During the time period, Merrill Lynch had policies prohibiting insider trading, front running customer orders and the improper disclosure of information about customer orders. The firm did not, however, have written policies and procedures reasonably designed to prevent the misuse of customer order flow information. Specifically, the firm did not written policies and procedures: 1) limiting access to the squawk box; 2) to keep track of who had access to the squawk box; and 3) for branch managers in retail offices or compliance officers to monitor the use of the equity squawk box.

To resolve this matter, the Commission accepted the settlement offer of Merrill Lynch. Based on Merrill’s consent, the SEC directed the firm to cease and desist from committing any violation of Section 15(f) of the Exchange Act and Section 204A of the Advisers Act. Those Sections require, respectively, brokers and dealers and investment advisers to maintain and enforce policies and procedures reasonably designed in view of the broker’s and investment adviser’s business to prevent the misuse, in violation of the Exchange Act and Advisers Act, of material nonpublic information. Merrill was also censured and ordered to pay a civil penalty of $7 million. As part of the settlement Merrill, implemented a series of procedures. Those procedures are designed to restrict and maintain the confidentiality of client information transmitted over the squawk box.
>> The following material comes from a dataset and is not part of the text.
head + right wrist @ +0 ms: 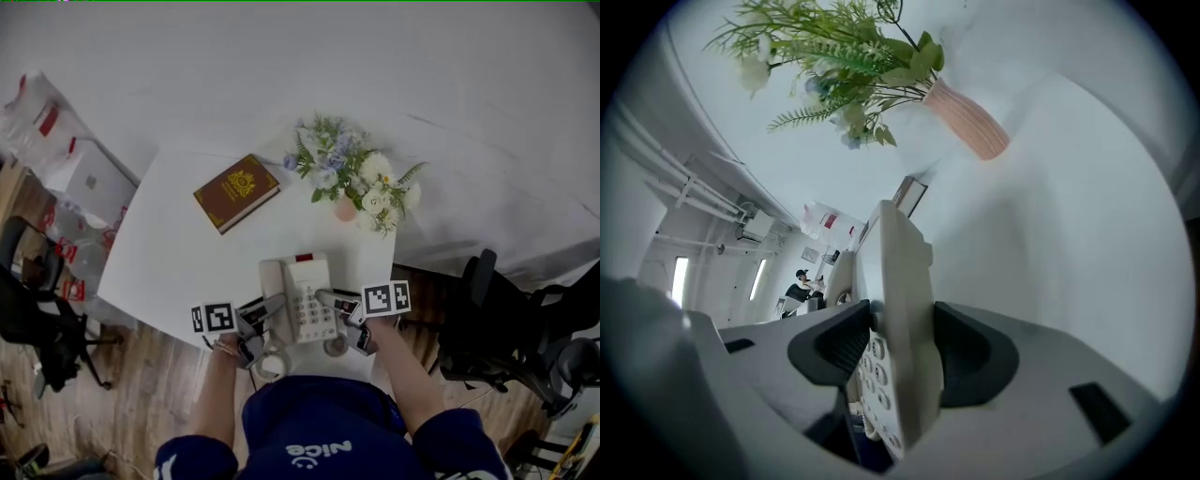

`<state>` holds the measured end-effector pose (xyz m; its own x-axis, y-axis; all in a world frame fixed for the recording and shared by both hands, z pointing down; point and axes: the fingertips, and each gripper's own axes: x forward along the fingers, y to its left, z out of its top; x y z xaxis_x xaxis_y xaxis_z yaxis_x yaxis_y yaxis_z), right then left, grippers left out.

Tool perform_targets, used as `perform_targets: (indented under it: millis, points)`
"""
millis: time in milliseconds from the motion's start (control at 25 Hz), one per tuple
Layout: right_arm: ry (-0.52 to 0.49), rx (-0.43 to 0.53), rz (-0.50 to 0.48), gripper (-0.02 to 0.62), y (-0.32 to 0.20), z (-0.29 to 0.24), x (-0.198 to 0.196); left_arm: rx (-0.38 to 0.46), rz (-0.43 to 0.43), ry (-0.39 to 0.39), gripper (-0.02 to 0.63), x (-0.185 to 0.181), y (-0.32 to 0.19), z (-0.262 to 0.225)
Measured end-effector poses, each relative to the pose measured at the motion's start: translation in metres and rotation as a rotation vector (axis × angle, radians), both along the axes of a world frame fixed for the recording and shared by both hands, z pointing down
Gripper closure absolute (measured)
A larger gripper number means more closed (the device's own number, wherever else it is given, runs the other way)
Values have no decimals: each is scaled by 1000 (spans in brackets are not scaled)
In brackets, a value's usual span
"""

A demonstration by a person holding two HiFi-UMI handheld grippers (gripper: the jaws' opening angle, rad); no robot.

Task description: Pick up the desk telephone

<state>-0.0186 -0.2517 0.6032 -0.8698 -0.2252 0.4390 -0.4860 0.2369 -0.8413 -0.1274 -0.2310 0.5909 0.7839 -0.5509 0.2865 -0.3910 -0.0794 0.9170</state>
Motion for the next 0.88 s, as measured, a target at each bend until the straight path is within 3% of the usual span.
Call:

The teaching of Merrill Lynch echoes those from Retirement System of Alabama last year. There, the SEC issued a report of an investigation, discussed here, which emphasized the necessity for proper procedures regarding material nonpublic information. Retirement System of Alabama, Report of Investigation Pursuant to Section 21(a) of the Securities Exchange Act of 1934, SEC Release No. 57446 (Mar. 6, 2008), available here. With that report the SEC resolved an insider trading investigation regarding the Retirement System of Alabama by issuing a report rather than bringing an enforcement action in view of the fact that Retirement System adopted extensive procedures governing the use of material nonpublic information.

Read together, Retirement System of Alabama and Merrill Lynch suggest that the prudent approach for issuers is to carefully review the adequacy of their procedures for handling inside information. That review should be conducted in view of, and the procedures should be carefully tailored to, the specific business of the company.